§ Instructions to follow: Please repeat the entries exactly as they appear and omit any images.

§ Data extracted from a collection:
....

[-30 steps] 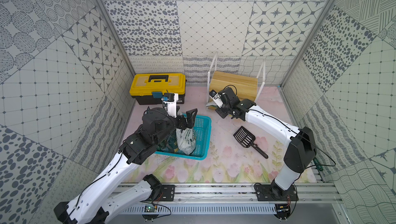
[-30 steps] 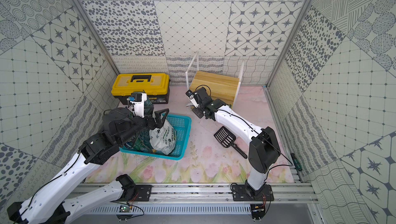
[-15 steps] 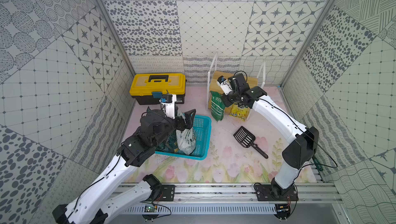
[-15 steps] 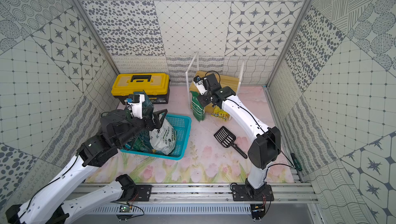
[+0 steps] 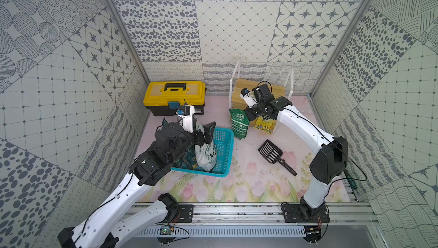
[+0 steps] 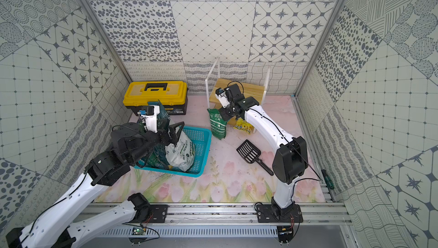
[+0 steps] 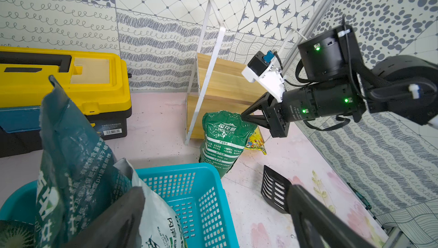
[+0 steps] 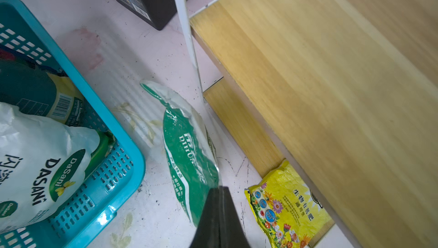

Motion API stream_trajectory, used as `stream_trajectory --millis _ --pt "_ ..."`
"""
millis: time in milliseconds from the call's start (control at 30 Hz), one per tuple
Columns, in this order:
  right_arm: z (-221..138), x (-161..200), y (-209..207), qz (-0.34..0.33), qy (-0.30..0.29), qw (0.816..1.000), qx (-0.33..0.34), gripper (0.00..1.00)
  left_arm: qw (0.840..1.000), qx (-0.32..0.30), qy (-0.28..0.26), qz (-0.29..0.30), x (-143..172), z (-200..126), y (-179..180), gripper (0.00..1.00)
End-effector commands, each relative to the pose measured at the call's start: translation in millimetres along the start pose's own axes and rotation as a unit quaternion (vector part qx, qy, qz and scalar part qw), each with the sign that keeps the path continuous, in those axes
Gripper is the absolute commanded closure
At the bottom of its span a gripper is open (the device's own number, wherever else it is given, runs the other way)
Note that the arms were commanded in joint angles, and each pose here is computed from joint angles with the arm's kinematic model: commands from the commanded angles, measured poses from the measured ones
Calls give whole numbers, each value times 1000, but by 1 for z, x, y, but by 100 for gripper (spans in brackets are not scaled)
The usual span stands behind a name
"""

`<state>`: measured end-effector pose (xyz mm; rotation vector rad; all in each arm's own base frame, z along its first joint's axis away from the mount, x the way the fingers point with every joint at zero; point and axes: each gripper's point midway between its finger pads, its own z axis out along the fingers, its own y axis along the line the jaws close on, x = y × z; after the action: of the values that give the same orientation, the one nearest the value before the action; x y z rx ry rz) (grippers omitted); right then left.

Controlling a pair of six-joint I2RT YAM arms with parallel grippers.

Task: Take down the fertilizer bag from the shelf
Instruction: Place the fertilizer bag in the storage box.

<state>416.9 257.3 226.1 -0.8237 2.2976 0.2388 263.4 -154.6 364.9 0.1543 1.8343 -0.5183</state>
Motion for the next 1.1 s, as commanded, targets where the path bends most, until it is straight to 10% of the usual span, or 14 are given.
stream_trajectory --millis 0,333,500,667,1067 --pt "-1 3 11 -6 -6 1000 -26 100 1000 -1 -21 3 -8 -2 0 0" --pt "6 12 22 -12 5 998 -56 58 1000 -5 -22 1 -6 -5 3 0" --pt "15 18 21 -11 16 998 -54 65 1000 -7 -23 -1 -7 -7 4 0" --pt "15 15 21 -10 13 998 -57 100 1000 -10 -26 -2 -8 -10 5 0" --pt "-59 -34 24 18 -50 996 -65 100 1000 -11 -27 -1 -7 -10 6 0"
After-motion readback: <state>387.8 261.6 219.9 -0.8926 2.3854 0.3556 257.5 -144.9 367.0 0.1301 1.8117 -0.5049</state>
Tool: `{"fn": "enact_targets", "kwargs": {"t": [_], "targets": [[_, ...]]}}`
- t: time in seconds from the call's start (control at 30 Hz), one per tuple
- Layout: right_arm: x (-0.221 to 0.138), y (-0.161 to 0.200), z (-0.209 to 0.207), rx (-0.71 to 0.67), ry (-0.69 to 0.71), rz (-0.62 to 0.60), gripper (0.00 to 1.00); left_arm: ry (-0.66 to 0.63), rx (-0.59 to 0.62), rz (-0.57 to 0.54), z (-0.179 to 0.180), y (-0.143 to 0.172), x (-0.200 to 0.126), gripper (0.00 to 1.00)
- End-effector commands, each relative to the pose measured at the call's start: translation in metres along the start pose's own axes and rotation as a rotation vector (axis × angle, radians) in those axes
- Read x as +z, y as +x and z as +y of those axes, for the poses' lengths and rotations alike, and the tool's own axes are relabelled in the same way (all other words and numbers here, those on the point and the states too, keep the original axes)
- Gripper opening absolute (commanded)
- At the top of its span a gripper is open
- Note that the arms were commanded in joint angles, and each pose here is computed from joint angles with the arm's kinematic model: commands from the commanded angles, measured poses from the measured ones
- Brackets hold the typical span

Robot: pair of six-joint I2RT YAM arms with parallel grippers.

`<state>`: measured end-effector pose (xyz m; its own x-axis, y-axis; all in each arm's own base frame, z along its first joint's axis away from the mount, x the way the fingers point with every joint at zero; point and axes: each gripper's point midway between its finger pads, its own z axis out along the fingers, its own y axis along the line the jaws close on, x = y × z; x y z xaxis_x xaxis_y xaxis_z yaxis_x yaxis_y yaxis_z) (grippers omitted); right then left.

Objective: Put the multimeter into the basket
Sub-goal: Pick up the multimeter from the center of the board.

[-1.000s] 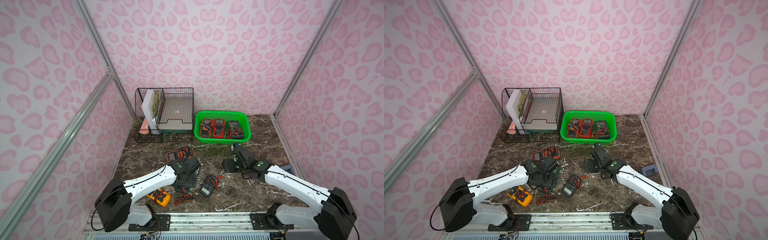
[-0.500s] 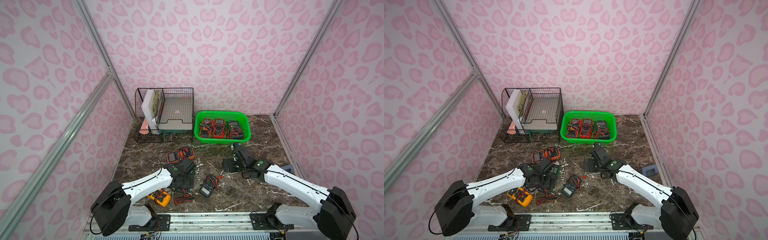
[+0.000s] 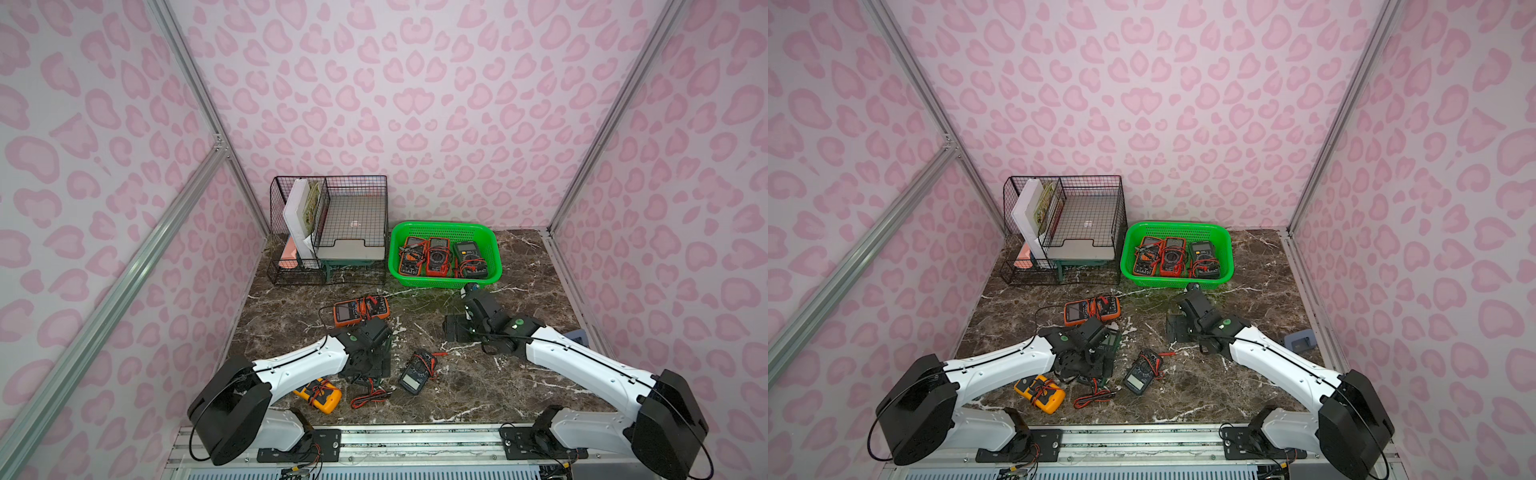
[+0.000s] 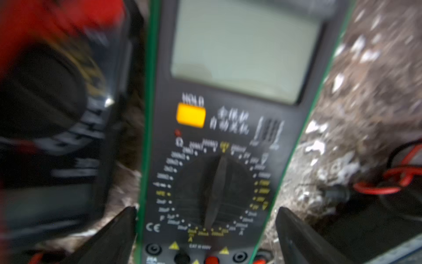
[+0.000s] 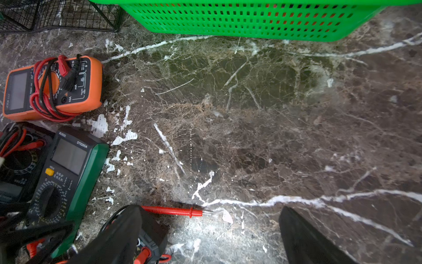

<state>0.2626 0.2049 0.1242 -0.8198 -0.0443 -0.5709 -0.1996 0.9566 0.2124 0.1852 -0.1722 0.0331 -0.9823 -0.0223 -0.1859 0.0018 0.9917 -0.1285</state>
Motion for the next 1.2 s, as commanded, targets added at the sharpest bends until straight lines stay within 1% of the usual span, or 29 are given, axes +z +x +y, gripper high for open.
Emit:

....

§ Written response:
[-30 steps] 
[-30 steps] 
[-15 steps] 
[-15 steps] 
[+0 steps] 
[+0 steps] 
[+0 steps] 
[+0 steps] 

Motion API stream_trajectory, used as `stream_trajectory --millis _ --pt "_ ..."`
"""
millis: time in milliseconds from the call's start (control at 30 Hz), one per tuple
Columns, in this order:
  right_arm: z (-221..138), x (-161..200), y (-209..207), qz (-0.34..0.33), qy (-0.30..0.29), qw (0.816..1.000), qx (-0.33..0.34), gripper (0.00..1.00)
  left_arm: qw (0.840..1.000), qx (-0.32..0.30), qy (-0.28..0.26), qz (-0.29..0.30), x (-143..172), z (-200..126), y (-179..180), gripper (0.00..1.00)
End-effector commands, each relative to the pose measured at the call's start: translation in millimetres along the start pose's own axes and rotation as a unit quaternion (vector part qx, qy, qz and scalar part qw), each with the sign that keeps the path continuous, in those axes
Gripper is the absolute commanded closure
At the bottom of its span a gripper is open (the device's own number, wherever else it is given, runs the other way)
Note that the arms were commanded in joint angles, and each pose here is computed from joint angles with the arm's kinematic model: commands from the commanded angles, measured poses from the measured ones
Calls give whole numbers, each value times 1000, but by 1 for z, x, y, but by 100 for gripper (spans in brackets are not scaled)
The usual span stands behind a name
"""

`<state>`: measured end-effector pose (xyz mm; rotation vector rad; all in each arm's own base frame, z along its first joint's axis away from the mount, x the way the fingers point with every joint at zero; point and axes: each gripper's point midway between its finger pads, its own z axis out along the fingers, its own y axis along the line the jaws close on, x = y × z; after the action: of the values that give the same orientation, the one nearest the value before the action; x y z rx ry rz) (grippers omitted); right then left.

Controlling a pair of six-joint I2RT YAM arms with parallel grippers.

Task: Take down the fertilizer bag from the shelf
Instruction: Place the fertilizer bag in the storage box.

<state>416.9 257.3 226.1 -0.8237 2.2976 0.2388 263.4 -154.6 364.9 0.1543 1.8343 -0.5183</state>
Motion for the next 1.1 s, as commanded, targets where the path bends most, until it is straight to 10% of the usual span, or 14 are given.
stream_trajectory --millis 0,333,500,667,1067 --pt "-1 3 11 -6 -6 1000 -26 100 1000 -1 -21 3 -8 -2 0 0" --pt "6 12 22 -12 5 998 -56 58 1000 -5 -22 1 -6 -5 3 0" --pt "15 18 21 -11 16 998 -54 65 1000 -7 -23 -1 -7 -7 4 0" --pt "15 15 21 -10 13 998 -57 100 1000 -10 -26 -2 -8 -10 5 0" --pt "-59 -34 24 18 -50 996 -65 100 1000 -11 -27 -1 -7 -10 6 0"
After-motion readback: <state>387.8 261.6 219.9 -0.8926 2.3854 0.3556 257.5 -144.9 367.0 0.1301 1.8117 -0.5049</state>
Tool: `{"fn": "enact_targets", "kwargs": {"t": [_], "targets": [[_, ...]]}}`
- t: time in seconds from the call's start (control at 30 Hz), one per tuple
- Layout: right_arm: x (-0.221 to 0.138), y (-0.161 to 0.200), z (-0.209 to 0.207), rx (-0.71 to 0.67), ry (-0.69 to 0.71), rz (-0.62 to 0.60), gripper (0.00 to 1.00); left_arm: ry (-0.66 to 0.63), rx (-0.59 to 0.62), rz (-0.57 to 0.54), z (-0.179 to 0.180), y (-0.143 to 0.172), x (-0.200 to 0.126), gripper (0.00 to 1.00)
- End-effector commands, each relative to the pose measured at the call's start: translation in metres along the start pose's own axes and rotation as a rotation vector (axis × angle, radians) in those axes
- Read x as +z, y as +x and z as +y of those axes, for the poses' lengths and rotations alike, and the tool's own axes are relabelled in the same way (all other words and numbers here, those on the point and the states too, keep the original axes)
- Gripper opening absolute (commanded)
- At the top of its span a gripper is open
- Note that the arms were commanded in joint angles, and each pose here is computed from joint angles with the arm's kinematic model: commands from the commanded angles, measured poses from the measured ones
- Brackets hold the typical span

Robot: pair of six-joint I2RT YAM arms with parallel grippers.

`<state>`: measured end-effector pose (xyz m; its own x-axis, y-axis; all in each arm's own base frame, z along its first joint's axis away from the mount, x the way the fingers point with every joint at zero; point and axes: each gripper's point midway between its finger pads, its own z axis out along the fingers, its own y axis along the line the jaws close on, x = y × z; x y z xaxis_x xaxis_y xaxis_z yaxis_x yaxis_y yaxis_z) (grippers omitted); right then left.

Objective: Put the multimeter into the basket
Sub-goal: Pick up the multimeter from the center of the board.

[-1.000s] 
[-0.500s] 
[+0.000s] 
[+0.000s] 
[+0.000s] 

<state>0.2626 0.2049 0.1242 -0.8198 -0.0443 -0.5709 -0.1996 0.9566 0.2124 0.1852 -0.1722 0.0331 -0.9823 -0.0223 -0.1859 0.0018 0.9917 -0.1285</state>
Motion for the next 1.2 s, as commanded, targets added at the sharpest bends until straight lines stay within 1% of the usual span, or 29 are given, axes +z +x +y, gripper high for open.
Emit:

The output is done.